= Griffin Markham =

Sir Griffin Markham (d. aft. 1644) was an English soldier.

==Life==
Griffin Markham was the son of Thomas Markham (1530–1607) and of Mary Griffin (1540-ca.1633) of Ollerton, Nottinghamshire. He likely converted to Roman Catholicism early in his life, under the influence of his mother.

On 29 May 1592, he married Anne Roos.
Robert Devereux, 2nd Earl of Essex, knighted him in 1591 at the siege of Rouen.
During the Nine Years War in Ireland (1594–1603) he commanded the cavalry under Sir Conyers Clifford, and his opportune arrival and counter-charge after the defeat of the infantry at the Battle of Curlew Pass (1599) saved the army from complete disaster.
His right arm was broken during the affray.
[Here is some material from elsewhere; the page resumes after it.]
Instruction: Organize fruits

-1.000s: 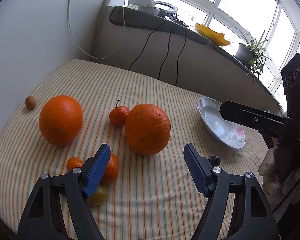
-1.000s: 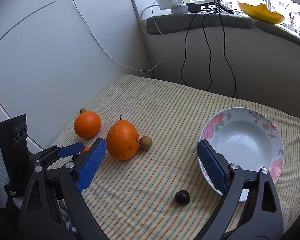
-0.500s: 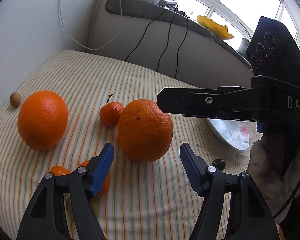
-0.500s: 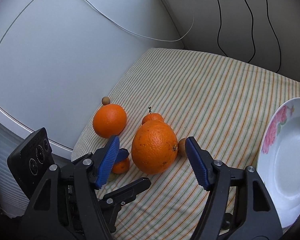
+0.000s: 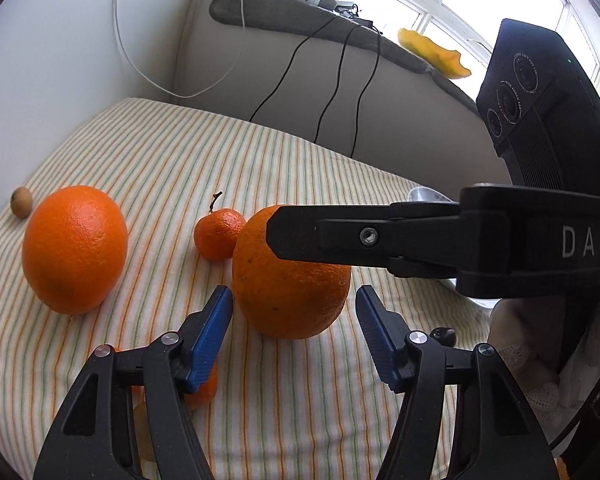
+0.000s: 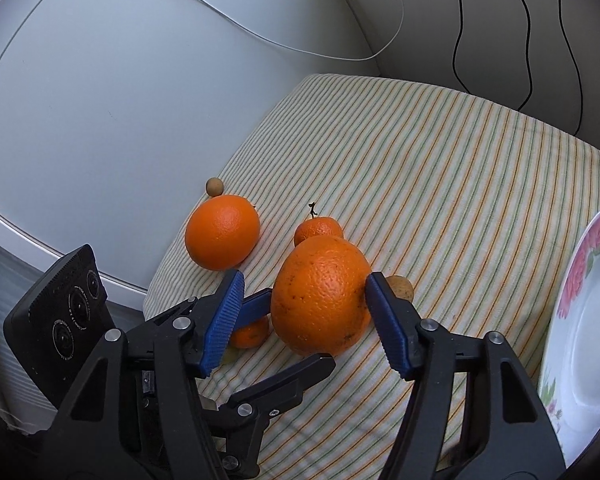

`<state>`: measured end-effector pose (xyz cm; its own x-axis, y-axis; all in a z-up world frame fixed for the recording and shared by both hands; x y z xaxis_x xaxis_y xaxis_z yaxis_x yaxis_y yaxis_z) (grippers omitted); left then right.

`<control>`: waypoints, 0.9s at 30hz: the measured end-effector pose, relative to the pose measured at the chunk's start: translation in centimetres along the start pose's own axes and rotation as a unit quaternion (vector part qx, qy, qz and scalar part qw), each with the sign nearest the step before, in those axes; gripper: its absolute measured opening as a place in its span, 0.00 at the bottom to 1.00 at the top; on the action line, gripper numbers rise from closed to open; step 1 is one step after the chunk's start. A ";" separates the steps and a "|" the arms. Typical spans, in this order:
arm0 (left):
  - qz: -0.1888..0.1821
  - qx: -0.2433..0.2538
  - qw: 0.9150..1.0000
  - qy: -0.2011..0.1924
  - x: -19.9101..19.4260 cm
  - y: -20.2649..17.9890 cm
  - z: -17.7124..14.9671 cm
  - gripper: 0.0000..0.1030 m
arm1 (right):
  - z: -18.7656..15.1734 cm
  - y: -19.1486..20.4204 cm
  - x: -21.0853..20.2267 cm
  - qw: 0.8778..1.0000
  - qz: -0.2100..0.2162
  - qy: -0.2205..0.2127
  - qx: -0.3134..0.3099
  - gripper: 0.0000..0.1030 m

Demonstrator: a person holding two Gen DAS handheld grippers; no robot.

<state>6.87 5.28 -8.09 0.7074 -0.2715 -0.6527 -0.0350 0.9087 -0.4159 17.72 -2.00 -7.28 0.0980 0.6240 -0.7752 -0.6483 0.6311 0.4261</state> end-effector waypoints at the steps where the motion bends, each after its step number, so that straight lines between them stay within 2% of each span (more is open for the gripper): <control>1: 0.000 0.001 1.000 0.001 0.2 -0.1 0.2 0.58 | 0.1 0.1 0.1 1.000 -0.001 0.000 -0.001 0.65; 2: 0.003 0.003 1.000 0.001 0.3 -0.1 0.2 0.55 | 0.1 0.1 0.1 1.000 0.000 0.001 0.000 0.64; 10: 0.002 -0.003 1.000 0.001 0.6 0.0 0.4 0.55 | 0.0 -0.4 1.5 0.999 -0.026 0.024 0.000 0.60; 21: 0.000 0.001 1.000 -0.006 -0.2 -0.4 0.1 0.55 | -0.4 -0.5 0.6 0.999 -0.028 0.014 0.005 0.58; 27: 0.001 0.013 1.000 -0.018 -1.1 -1.4 0.4 0.55 | -0.5 -0.6 -1.3 1.000 -0.013 0.001 0.012 0.57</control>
<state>6.38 4.42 -6.51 0.7325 -0.2586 -0.6297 -0.0180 0.9173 -0.3977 17.56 -3.42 -6.78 0.1139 0.6066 -0.7868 -0.6271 0.6582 0.4166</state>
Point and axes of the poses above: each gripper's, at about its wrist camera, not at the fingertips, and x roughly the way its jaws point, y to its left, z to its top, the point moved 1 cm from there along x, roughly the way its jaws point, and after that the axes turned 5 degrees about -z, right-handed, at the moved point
Markham was banished from court for unknown reasons around 1593.
Although he had anticipated the accession of King James I with a degree of hope, after it occurred in March, 1603, he experienced disappointment with the new monarch's lack of favour, and took part in the Bye Plot (June, 1603) and subsequently the Main Plot (July, 1603), for which he was convicted (1603) and sentenced to death.
However, he was reprieved from execution and exiled (1605).
His properties were given to his cousin, Sir John Harington.

He spent the rest of his life in exile in Europe, acting as a spy for Robert Cecil, and joining the English regiment in the Low Countries; there he fell out with Sir Edmund Baynham, a conspirator in the Gunpowder Plot, and fought a bloody duel with him.